I DON'T UNDERSTAND
We who have run for our very lives to God have every reason to grab the promised hope with both hands and never let go. It’s an unbreakable spiritual lifeline, reaching past all appearances right to the very presence of God where Jesus, running on ahead of us, has taken up his permanent post as high priest for us, in the order of Melchizedek.
Hebrews 6:19
The Message
And so, God willing, we will move forward to further understanding…
Hebrews 6:3
NLT
Dear Dad,
There is so much I do not understand. So much that remains a mystery to me, veiled by a mist of what I don’t know, can’t grasp, don’t like.
I don’t understand why you, of all people, would suffer.
Why every breath comes as a gasp, why talking ends in spasms of body wrenching, back heaving coughing, why you must remain tethered to that tube of oxygen in order to breathe at all.
I don’t understand why we have to say good-bye.
Why, after having you always there; my stability, my fixer of broken things, my logic-minded advisor— why soon I won’t.
You, who have spent the better part of your life explaining why, showing how, teaching me over and over again the way to do life in fine, ordered, rightness— won’t be with me anymore.

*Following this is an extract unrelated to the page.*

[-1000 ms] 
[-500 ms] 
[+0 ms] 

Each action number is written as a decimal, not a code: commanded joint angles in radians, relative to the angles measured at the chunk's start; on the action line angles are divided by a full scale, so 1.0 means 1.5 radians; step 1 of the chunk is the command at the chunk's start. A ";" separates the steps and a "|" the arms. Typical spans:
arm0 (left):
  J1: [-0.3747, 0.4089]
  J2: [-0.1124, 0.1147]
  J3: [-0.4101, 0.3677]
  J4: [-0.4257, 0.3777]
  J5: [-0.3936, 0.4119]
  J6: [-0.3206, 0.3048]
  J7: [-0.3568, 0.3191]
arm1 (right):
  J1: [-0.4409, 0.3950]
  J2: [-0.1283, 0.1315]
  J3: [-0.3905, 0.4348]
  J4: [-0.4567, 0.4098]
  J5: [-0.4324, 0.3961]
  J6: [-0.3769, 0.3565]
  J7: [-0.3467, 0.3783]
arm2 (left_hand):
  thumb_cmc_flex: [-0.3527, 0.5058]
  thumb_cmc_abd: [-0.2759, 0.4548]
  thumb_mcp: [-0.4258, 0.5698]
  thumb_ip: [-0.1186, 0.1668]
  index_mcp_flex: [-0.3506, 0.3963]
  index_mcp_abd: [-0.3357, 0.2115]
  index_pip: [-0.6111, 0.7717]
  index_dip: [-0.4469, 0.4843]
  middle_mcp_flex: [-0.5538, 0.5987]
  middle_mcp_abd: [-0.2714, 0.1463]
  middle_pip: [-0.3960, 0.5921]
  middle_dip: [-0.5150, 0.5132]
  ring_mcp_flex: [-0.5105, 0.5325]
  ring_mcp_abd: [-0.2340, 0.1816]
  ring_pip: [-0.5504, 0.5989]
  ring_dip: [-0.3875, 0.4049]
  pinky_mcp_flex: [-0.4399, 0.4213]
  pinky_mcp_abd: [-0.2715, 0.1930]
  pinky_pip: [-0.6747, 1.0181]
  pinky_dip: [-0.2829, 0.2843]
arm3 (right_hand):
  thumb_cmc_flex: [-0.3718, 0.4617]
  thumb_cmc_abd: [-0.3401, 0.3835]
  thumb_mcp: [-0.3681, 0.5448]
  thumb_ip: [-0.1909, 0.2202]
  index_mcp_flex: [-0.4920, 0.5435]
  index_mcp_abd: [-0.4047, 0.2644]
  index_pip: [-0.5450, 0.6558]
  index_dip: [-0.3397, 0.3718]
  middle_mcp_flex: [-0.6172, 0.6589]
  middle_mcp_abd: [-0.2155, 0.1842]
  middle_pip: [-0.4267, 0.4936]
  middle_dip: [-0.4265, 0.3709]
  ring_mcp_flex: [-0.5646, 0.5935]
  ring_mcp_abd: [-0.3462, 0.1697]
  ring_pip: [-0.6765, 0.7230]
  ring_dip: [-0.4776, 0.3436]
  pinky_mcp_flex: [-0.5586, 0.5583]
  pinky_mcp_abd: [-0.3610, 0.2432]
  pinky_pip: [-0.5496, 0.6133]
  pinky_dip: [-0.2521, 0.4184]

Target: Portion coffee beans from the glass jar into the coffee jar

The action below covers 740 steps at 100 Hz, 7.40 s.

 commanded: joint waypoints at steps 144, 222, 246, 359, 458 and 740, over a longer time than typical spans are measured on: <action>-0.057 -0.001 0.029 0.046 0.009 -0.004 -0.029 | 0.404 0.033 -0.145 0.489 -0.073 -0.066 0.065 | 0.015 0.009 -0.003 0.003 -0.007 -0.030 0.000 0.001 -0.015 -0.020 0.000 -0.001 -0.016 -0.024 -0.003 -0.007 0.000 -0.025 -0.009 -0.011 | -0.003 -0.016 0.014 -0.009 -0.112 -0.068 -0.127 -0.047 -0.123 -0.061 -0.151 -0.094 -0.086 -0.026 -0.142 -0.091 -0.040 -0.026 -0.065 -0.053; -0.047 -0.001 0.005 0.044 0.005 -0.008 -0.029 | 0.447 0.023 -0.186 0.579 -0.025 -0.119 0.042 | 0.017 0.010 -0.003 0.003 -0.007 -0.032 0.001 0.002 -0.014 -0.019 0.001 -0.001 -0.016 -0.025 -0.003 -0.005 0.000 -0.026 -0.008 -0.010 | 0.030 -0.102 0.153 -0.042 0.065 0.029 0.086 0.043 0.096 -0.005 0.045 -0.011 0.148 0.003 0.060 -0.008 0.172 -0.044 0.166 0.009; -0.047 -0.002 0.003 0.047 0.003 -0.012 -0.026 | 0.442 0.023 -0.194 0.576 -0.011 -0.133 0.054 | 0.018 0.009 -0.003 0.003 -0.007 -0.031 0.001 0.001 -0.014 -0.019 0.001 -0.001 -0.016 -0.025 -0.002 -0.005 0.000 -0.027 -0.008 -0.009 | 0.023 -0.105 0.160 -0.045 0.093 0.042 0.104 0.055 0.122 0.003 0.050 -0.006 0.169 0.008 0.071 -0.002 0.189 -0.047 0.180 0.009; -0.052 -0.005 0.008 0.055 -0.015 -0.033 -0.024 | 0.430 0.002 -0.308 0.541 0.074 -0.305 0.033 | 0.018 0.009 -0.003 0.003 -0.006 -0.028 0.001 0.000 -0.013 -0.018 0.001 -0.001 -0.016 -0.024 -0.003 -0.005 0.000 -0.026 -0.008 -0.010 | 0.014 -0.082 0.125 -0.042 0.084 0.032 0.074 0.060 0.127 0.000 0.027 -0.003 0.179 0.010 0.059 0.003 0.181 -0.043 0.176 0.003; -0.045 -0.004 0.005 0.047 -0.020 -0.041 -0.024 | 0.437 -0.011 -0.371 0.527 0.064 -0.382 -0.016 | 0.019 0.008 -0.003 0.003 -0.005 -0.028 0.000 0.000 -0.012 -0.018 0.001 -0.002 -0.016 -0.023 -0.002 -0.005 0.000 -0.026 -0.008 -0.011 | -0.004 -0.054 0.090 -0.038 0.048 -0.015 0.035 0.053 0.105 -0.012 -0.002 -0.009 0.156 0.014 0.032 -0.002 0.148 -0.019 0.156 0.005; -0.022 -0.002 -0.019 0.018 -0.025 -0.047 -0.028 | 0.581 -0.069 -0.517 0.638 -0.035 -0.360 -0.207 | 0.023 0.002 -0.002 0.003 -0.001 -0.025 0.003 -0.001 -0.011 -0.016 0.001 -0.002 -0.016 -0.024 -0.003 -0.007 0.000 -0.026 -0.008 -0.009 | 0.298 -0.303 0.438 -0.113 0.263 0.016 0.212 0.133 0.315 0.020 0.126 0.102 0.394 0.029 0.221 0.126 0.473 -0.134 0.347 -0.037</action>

I don’t understand why life ends in death, why you have to go away soon, why you can’t stay and watch my grandsons be like you, why you can’t keep holding my hand and squeezing it just so I know you’re with me.
I don’t understand why Mom will be alone.

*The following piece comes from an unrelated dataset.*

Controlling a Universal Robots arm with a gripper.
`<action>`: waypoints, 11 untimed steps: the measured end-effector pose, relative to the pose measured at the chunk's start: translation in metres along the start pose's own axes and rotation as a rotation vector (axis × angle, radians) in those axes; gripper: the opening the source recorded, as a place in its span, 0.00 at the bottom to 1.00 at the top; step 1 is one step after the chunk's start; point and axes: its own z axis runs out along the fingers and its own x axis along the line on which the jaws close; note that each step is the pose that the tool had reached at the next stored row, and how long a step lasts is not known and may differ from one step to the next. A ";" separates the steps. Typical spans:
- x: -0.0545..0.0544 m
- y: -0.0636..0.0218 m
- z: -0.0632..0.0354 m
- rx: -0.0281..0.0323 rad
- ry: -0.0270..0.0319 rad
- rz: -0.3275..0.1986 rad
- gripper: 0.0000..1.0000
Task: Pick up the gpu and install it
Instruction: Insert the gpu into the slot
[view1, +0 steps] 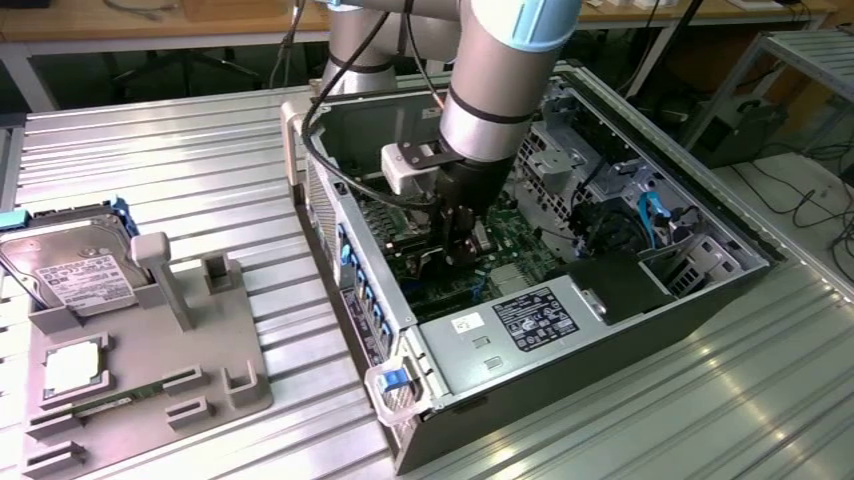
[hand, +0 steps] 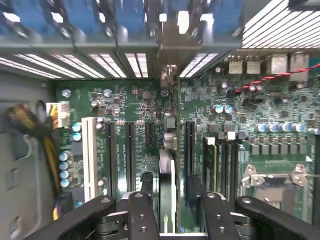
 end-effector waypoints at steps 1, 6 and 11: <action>0.000 0.0000 -0.0046 0.0006 0.0005 0.000 0.41; -0.001 0.0003 -0.0228 0.0034 0.0017 0.000 0.41; -0.001 0.0003 -0.0228 0.0035 0.0016 0.000 0.40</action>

After all these years of sticking by your side, or figuring it out, of learning and growing so that your differences are all ironed into one workable weave of cloth like a blanket around these generations to follow. Why will mom have to end life alone?

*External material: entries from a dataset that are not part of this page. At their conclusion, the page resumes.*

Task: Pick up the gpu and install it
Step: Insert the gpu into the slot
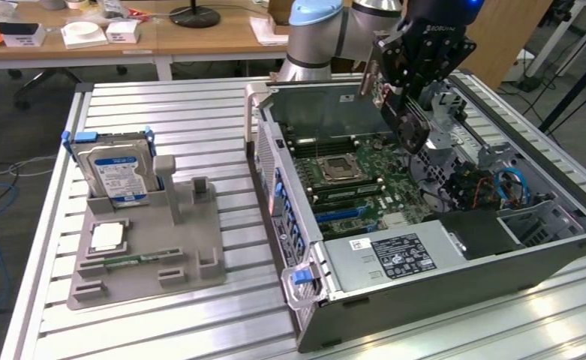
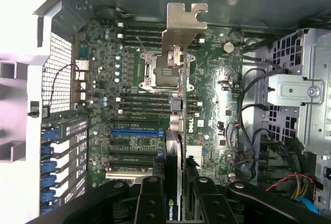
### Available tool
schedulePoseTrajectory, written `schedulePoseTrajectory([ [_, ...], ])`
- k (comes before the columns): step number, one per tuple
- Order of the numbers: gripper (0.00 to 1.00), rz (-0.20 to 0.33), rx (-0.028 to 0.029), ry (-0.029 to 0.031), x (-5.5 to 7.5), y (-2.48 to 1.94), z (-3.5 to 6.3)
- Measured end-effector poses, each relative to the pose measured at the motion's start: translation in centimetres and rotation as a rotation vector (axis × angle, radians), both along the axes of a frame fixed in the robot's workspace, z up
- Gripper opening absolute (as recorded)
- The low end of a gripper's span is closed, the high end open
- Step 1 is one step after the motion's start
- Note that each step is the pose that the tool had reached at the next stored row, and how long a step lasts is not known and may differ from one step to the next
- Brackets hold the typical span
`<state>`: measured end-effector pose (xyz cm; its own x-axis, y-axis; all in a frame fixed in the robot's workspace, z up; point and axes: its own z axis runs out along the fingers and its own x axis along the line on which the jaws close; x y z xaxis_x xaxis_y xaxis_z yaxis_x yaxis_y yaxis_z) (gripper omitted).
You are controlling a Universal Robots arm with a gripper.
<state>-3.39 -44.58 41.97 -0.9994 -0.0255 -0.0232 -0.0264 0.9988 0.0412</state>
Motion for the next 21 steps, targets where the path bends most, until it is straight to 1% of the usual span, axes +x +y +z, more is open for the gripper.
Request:
schedulePoseTrajectory([
  [21,0.26,0.078,0.0000,0.0000,0.07,0.00,-0.01],
])
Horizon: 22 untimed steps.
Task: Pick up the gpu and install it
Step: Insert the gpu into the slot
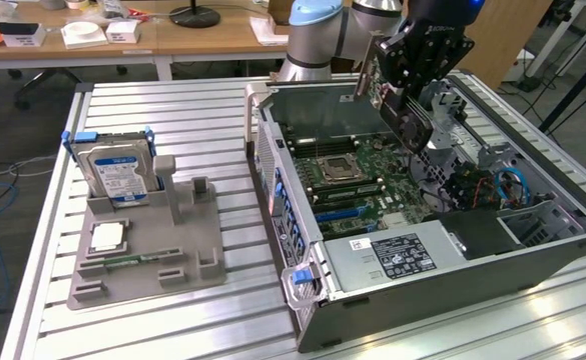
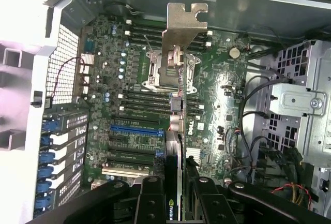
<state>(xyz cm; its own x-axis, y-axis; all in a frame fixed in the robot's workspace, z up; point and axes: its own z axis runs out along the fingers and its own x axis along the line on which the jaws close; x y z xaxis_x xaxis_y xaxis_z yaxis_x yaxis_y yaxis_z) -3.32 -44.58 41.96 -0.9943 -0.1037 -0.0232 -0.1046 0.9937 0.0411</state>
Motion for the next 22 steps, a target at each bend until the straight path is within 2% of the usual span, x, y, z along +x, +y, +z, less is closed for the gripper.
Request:
schedulePoseTrajectory([
  [22,0.26,0.091,0.0000,0.0000,0.04,0.00,-0.03],
])
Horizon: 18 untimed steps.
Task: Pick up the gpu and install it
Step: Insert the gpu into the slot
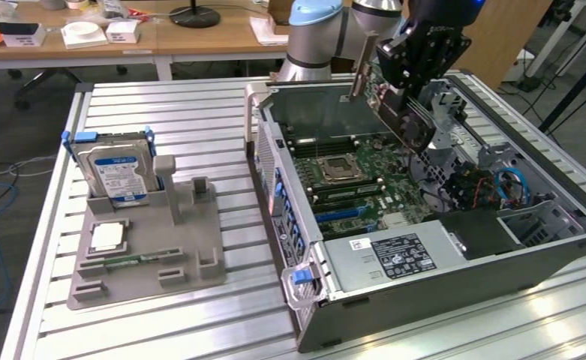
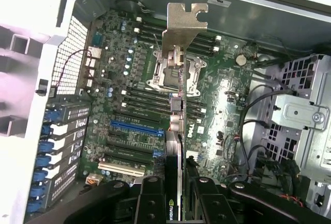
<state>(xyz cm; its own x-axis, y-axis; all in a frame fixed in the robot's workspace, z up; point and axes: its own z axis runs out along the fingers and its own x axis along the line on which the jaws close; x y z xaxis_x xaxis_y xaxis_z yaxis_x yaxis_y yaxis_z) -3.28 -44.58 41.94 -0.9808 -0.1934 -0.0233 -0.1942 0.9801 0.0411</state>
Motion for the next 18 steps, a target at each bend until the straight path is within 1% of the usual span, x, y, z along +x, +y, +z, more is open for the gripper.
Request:
schedulePoseTrajectory([
  [18,0.26,0.083,0.0000,0.0000,0.00,0.00,-0.01],
])
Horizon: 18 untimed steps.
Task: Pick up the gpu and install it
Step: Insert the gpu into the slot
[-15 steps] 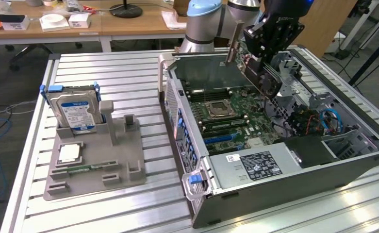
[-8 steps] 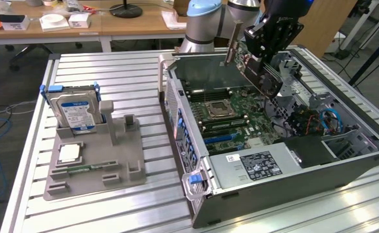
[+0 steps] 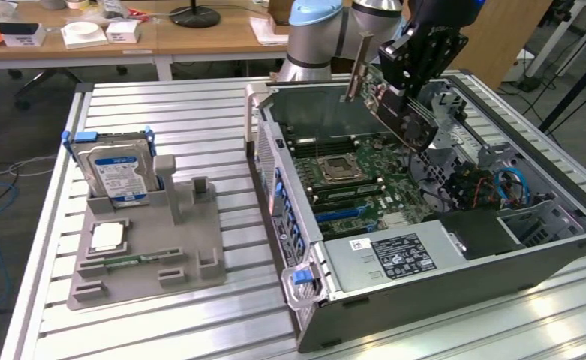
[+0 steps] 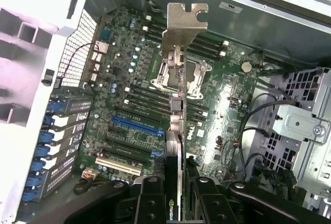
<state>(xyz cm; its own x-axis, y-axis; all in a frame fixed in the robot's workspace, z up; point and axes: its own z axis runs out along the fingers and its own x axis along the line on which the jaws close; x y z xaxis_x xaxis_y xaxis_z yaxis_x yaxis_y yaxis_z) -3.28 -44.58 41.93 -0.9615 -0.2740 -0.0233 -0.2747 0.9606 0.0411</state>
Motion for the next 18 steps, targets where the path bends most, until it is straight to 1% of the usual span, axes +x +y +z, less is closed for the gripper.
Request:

And what’s more, I don’t like it, not one bit. I want you to stay. I want you strong, hiking in your mountains, taking me with you, talking to me about my dreams, telling me I can do this, telling me I’ve made you proud.
Oh Dad, I do not understand.
And maybe that’s okay. Maybe I don’t have to get this right.
Maybe having you all these years as my dad has shown me that I don’t have to understand, that I can hold on and trust. That clinging is okay because the Father does understand even when I don’t and He can be trusted because He is like you… or maybe it’s that you are like Him.
Maybe learning to trust you has taught me how to trust the One you trust.
And maybe someday I will understand. Maybe someday I’ll smile and nod and even laugh at God’s audacity to take the incomprehensible and make it good.
I don’t understand, Dad, but I trust the One who does, and for that, I will be forever grateful.